=== MATERIAL PROVIDED ===

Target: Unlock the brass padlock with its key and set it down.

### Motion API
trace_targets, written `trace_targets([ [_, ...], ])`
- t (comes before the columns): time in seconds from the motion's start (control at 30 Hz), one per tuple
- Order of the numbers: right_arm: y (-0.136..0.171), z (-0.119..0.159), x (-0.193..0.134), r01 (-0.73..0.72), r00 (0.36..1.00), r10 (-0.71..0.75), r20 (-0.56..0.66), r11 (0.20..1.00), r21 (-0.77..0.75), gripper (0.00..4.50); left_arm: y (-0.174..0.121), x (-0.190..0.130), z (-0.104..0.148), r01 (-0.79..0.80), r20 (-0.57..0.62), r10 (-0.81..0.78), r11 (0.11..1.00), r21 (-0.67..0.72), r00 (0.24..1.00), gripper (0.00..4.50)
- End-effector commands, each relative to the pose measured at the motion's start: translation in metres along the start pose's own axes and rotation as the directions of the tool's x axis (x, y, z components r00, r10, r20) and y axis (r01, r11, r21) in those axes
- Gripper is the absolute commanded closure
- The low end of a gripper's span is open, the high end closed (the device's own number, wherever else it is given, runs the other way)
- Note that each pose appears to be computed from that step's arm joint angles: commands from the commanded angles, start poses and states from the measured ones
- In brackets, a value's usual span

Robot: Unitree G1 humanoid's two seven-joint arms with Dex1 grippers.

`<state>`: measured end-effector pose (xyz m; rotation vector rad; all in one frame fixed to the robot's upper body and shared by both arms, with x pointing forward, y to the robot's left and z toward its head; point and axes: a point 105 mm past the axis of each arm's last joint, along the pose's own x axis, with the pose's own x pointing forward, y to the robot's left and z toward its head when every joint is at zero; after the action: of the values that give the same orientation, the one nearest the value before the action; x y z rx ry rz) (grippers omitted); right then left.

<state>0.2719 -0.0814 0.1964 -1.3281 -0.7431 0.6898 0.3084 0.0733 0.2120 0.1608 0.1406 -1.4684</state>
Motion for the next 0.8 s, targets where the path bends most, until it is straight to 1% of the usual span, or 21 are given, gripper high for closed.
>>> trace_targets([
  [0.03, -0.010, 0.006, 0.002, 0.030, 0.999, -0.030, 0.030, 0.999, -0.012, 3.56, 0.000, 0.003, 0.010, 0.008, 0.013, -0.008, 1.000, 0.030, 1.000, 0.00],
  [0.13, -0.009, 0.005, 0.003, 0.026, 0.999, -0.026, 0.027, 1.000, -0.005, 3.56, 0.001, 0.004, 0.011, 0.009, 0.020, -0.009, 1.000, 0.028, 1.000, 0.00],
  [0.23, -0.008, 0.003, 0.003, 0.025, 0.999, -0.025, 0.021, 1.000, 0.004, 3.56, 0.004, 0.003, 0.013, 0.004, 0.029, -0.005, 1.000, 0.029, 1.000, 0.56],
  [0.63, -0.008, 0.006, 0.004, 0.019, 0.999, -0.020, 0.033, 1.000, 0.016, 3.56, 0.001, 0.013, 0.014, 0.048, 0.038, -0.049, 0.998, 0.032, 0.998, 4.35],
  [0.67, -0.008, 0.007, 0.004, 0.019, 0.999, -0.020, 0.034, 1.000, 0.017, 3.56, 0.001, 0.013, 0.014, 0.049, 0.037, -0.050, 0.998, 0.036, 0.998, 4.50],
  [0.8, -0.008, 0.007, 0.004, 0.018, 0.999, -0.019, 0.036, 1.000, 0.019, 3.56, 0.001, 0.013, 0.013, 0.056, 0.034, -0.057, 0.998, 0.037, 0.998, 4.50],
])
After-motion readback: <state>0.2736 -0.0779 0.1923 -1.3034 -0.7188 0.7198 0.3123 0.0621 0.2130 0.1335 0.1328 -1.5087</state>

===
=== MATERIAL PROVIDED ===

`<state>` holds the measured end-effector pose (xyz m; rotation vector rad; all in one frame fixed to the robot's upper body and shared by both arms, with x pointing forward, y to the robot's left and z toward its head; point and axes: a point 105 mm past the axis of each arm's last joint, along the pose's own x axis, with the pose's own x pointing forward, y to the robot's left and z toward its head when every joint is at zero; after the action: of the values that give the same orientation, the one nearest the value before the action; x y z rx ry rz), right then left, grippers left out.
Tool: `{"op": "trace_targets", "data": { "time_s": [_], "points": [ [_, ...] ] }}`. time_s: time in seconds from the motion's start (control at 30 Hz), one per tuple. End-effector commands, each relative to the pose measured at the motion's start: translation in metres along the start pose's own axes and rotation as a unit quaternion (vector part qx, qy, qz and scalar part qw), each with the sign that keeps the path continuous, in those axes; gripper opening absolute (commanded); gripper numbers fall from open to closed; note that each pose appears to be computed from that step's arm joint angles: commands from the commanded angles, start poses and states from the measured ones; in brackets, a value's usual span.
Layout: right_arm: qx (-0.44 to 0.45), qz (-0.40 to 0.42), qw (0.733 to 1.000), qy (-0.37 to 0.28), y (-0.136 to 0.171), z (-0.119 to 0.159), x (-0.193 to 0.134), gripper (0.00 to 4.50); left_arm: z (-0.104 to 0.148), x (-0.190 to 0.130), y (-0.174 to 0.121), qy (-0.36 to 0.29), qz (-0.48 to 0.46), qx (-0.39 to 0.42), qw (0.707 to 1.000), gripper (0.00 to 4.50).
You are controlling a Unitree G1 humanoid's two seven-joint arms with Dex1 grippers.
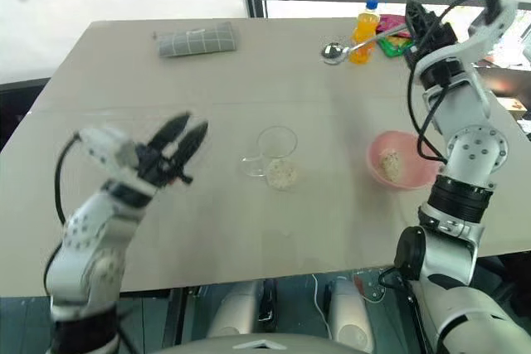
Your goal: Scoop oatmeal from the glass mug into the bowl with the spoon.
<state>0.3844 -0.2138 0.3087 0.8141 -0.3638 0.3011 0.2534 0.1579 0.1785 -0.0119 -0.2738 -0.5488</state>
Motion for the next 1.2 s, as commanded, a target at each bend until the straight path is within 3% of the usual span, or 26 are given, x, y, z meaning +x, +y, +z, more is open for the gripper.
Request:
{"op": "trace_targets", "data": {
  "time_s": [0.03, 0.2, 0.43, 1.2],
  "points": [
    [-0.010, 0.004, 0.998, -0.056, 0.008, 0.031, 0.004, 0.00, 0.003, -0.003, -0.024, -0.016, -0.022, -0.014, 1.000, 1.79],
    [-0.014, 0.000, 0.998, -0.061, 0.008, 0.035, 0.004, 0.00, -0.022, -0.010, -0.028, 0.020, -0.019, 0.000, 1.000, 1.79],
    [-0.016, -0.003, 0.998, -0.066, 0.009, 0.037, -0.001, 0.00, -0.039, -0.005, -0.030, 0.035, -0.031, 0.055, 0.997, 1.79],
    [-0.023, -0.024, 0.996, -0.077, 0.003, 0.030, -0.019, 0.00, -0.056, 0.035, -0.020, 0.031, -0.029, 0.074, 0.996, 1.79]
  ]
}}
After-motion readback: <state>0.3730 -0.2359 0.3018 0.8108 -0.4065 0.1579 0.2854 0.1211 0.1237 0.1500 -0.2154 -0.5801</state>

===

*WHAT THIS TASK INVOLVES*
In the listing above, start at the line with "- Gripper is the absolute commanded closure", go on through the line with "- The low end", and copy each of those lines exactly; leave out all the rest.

*TASK OUTPUT*
- Gripper is the absolute commanded closure
- The low end of a gripper's span is open, the high end closed (the device's own number, wherever else it is given, runs the other way)

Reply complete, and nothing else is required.